■ What you will do
Tally up the lines below that carry the word "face", answering with the figure alone.

___ Dataset section ___

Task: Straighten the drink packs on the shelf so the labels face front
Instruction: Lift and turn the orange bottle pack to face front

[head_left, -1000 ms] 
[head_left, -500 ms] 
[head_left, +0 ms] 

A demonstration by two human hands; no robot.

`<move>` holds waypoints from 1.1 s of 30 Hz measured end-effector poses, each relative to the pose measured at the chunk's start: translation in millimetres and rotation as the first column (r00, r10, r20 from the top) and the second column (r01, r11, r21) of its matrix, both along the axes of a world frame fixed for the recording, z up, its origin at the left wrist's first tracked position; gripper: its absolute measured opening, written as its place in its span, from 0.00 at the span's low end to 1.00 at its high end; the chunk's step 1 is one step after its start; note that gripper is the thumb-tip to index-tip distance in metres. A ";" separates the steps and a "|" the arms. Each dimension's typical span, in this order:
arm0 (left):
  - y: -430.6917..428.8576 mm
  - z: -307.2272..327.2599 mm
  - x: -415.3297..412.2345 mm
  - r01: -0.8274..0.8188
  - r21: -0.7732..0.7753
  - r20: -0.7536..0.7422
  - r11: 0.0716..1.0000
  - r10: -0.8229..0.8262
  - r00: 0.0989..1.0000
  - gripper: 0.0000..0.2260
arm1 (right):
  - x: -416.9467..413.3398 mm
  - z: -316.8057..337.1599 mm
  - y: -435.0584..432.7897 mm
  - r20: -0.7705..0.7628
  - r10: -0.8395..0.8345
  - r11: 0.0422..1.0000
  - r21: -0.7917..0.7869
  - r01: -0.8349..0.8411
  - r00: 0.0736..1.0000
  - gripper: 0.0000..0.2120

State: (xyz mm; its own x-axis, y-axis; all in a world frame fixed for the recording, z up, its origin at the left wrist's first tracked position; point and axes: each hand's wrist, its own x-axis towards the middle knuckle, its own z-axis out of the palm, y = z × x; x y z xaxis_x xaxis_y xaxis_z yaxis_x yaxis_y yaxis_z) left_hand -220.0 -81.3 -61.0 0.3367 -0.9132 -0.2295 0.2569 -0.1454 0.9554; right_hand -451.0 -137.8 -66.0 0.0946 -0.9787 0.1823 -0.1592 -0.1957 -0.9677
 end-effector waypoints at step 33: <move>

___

■ Task solution
2